Back to Systems Thinking & Architecture Mastery Series

Service Mesh Architecture — Istio & Envoy

May 15, 2026 Wasil Zafar 26 min read

"Service mesh control planes configure proxies. The proxies ARE the data plane." — Understanding this separation unlocks traffic management, security, and observability without changing a single line of application code.

Table of Contents

  1. Service Mesh Concept
  2. Control Plane — Istiod
  3. Data Plane — Envoy Proxies
  4. xDS Protocol Family
  5. Sidecar vs Ambient Mesh
  6. Traffic Management
  7. Security — mTLS & Authorization
  8. Observability

Service Mesh Concept

A service mesh is a dedicated infrastructure layer for handling service-to-service communication. It makes communication reliable, secure, and observable without requiring changes to application code. The mesh intercepts all network traffic between services and applies policies transparently.

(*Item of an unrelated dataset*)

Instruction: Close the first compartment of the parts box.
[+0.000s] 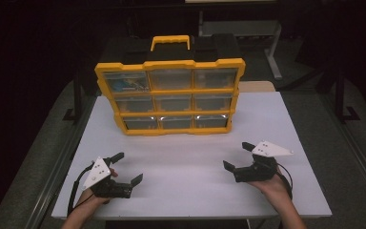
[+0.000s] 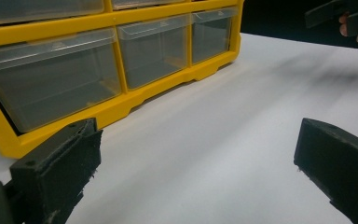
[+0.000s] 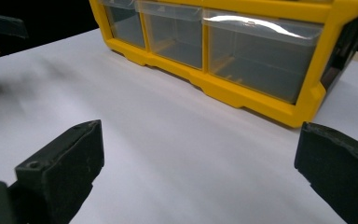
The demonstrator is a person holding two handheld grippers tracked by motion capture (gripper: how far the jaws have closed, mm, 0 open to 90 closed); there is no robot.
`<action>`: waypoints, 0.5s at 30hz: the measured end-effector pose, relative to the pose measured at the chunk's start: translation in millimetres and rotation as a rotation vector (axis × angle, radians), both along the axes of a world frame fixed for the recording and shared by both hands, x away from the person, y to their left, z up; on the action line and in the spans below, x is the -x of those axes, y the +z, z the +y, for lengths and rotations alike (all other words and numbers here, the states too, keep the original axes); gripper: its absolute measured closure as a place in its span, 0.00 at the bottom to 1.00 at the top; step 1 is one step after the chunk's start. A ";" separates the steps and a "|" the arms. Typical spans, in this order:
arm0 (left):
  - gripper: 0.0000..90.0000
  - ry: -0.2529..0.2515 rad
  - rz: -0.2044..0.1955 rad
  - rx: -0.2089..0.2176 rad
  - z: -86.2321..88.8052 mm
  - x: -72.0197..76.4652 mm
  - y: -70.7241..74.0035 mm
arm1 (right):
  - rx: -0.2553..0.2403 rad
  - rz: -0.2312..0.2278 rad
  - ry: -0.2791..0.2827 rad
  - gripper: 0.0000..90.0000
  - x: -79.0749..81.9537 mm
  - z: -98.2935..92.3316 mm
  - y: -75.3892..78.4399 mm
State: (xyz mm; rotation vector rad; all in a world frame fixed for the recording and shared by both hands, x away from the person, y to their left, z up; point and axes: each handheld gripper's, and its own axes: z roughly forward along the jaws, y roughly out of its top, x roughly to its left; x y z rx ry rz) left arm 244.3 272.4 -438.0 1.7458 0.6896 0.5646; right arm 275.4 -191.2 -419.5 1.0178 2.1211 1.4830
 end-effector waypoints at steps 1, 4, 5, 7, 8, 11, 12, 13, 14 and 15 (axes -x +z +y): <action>0.00 0.001 -0.001 0.000 0.2 0.1 -0.1 | 0.002 -0.001 -0.005 0.01 1.4 -1.9 -1.7; 0.00 0.004 -0.002 0.007 1.2 -0.5 0.2 | 0.005 0.003 -0.023 0.01 5.2 -7.9 -6.4; 0.00 0.004 -0.002 0.007 1.2 -0.5 0.2 | 0.005 0.003 -0.023 0.01 5.2 -7.9 -6.4; 0.00 0.004 -0.001 0.004 1.3 -0.8 0.4 | 0.014 0.006 -0.031 0.01 7.3 -11.3 -8.6; 0.00 0.003 0.000 0.007 1.1 -0.9 0.5 | 0.028 -0.001 -0.036 0.01 10.3 -15.0 -11.2; 0.00 0.001 0.003 0.011 -0.1 -0.9 -0.4 | 0.032 0.004 -0.042 0.01 13.1 -19.2 -13.5; 0.00 -0.002 0.004 0.007 0.3 -0.5 -0.8 | 0.029 0.010 -0.056 0.01 16.1 -23.9 -15.0; 0.00 -0.003 0.005 0.005 0.6 -0.3 -0.9 | 0.029 0.010 -0.056 0.01 16.1 -23.9 -15.0; 0.00 -0.006 0.005 -0.002 1.2 -0.1 -1.1 | 0.025 0.002 -0.064 0.01 17.6 -28.6 -15.4; 0.00 -0.006 0.005 -0.003 1.3 -0.1 -1.1 | 0.025 0.002 -0.064 0.01 17.6 -28.6 -15.4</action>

The architecture follows the control/data plane pattern precisely:

  • Control plane — centralized management (Istiod) that decides what policies to apply
  • Data plane — distributed proxies (Envoy sidecars) that execute those policies on every request
Istio Service Mesh Architecture
flowchart TD
    subgraph "Control Plane"
        ISTIOD["Istiod\n(Pilot + Citadel + Galley)"]
    end

    subgraph "Data Plane — Pod A"
        APP_A["App Container\n(Service A)"] <-->|"localhost"| ENVOY_A["Envoy Proxy\n(Sidecar)"]
    end

    subgraph "Data Plane — Pod B"
        APP_B["App Container\n(Service B)"] <-->|"localhost"| ENVOY_B["Envoy Proxy\n(Sidecar)"]
    end

    subgraph "Data Plane — Pod C"
        APP_C["App Container\n(Service C)"] <-->|"localhost"| ENVOY_C["Envoy Proxy\n(Sidecar)"]
    end

    ISTIOD -->|"xDS config push"| ENVOY_A
    ISTIOD -->|"xDS config push"| ENVOY_B
    ISTIOD -->|"xDS config push"| ENVOY_C

    ENVOY_A <-->|"mTLS"| ENVOY_B
    ENVOY_B <-->|"mTLS"| ENVOY_C

    style ISTIOD fill:#BF092F,color:#fff
    style ENVOY_A fill:#3B9797,color:#fff
    style ENVOY_B fill:#3B9797,color:#fff
    style ENVOY_C fill:#3B9797,color:#fff
                            
Key Insight: Applications communicate via localhost — they don't know the mesh exists. The Envoy sidecar transparently intercepts all inbound and outbound traffic via iptables rules injected during pod startup. This is why service mesh is "infrastructure" — it's invisible to the application layer.

Control Plane — Istiod

Istiod is the unified control plane binary that combines three formerly separate components: Pilot, Citadel, and Galley. It's the brain that translates high-level intent (VirtualService, DestinationRule) into low-level Envoy configuration.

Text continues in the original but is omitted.